Mittwoch, 18. Oktober 2023

Ilse Herzfeld: Drei Gedichte

 



Drei Gedichte

I

Du sangest unendliche Sänge
Von Abend, Schlaf und Ruh.
Wir gingen dunkle Gänge
Dem Englischen Garten zu.

Weiße Wege glitten
Heimlich in hüllende Nacht,
Und wie wir schwebend schritten,
Sind weit die Wunder erwacht.

II

Klanglos klagt die weiße Kühle
Gähnt und gleitet Gassen hin.
Wenn ich deine Ferne fühle -
Wie du reich bist, Trösterin!

Regen tropft - ein trübes Tränen,
Schlangen schluchzen himmelab.
Leise singt und sinkt ein Sehnen
In sein dämmergraues Grab.

III

Ich hatte dein und immer dein gedacht.
Und Sonne goldete um kalte Glieder.
Ich hatte wartend Nacht und Nacht durchwacht.
Und Träume tröstend tönten in mir wieder.

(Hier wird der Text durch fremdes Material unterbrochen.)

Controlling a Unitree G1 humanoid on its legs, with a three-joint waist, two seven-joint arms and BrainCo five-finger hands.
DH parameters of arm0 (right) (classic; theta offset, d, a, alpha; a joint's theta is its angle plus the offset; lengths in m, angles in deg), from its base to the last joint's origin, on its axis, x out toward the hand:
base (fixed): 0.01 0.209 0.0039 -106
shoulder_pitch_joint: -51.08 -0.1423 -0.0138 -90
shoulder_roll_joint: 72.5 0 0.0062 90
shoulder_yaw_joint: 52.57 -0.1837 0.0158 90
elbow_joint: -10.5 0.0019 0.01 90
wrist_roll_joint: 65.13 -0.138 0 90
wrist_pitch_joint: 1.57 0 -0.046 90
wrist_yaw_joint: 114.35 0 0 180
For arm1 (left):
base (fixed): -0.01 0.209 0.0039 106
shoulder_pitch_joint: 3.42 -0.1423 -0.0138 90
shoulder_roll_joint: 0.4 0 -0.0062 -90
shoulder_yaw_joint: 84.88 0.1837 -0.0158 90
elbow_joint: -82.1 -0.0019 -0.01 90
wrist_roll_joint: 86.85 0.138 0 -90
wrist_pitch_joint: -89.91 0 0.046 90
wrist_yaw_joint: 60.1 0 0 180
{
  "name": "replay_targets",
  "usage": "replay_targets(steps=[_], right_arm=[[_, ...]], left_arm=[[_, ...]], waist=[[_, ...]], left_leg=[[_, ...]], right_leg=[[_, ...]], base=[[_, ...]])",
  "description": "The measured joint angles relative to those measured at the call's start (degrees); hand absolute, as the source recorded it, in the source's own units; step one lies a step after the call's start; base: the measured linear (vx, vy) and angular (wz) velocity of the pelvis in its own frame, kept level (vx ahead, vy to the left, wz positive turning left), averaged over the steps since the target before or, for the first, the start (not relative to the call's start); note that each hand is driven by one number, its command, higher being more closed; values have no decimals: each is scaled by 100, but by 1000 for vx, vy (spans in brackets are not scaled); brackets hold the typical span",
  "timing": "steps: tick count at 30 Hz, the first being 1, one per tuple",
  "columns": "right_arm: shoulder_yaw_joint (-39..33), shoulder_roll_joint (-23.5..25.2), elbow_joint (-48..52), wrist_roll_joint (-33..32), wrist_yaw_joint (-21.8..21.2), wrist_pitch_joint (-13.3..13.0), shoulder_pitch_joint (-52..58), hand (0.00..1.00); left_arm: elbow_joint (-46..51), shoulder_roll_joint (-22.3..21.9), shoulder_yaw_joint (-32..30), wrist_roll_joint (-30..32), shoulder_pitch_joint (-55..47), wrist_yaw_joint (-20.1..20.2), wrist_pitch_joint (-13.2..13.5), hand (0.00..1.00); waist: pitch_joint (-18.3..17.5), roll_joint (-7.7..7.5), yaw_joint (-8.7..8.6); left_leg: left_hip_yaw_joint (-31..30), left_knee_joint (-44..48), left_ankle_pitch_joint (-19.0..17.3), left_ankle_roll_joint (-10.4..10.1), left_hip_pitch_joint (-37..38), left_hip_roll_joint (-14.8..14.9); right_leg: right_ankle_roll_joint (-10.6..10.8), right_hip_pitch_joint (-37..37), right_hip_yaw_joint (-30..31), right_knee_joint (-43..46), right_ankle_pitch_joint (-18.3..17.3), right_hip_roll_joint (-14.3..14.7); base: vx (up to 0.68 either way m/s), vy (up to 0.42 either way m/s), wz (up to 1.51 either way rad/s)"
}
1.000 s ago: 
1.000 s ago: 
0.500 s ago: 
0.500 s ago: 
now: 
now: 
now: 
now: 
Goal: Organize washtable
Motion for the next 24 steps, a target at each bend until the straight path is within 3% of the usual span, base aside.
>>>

Und Tränen strömend trugen sie schon fern.
Mein Sehnen schrie ein atemloses Flehen.
Müd, meine Augen suchten seinen Stern -
Er hob mich leis und hieß mich mit sich gehen.

Ilse Herzfeld geboren 30.11.1890 in Glogau (Schlesien), Flucht in den Tod am 19. 10. 1941 in Berlin, aus: Der Zweemann, Monatsblätter für Dichtung und Kunst, Nr. 4, Februar 1920

Das Bild zeigt einen Holzschnitt von E. Schütte aus dem gleichen Heft.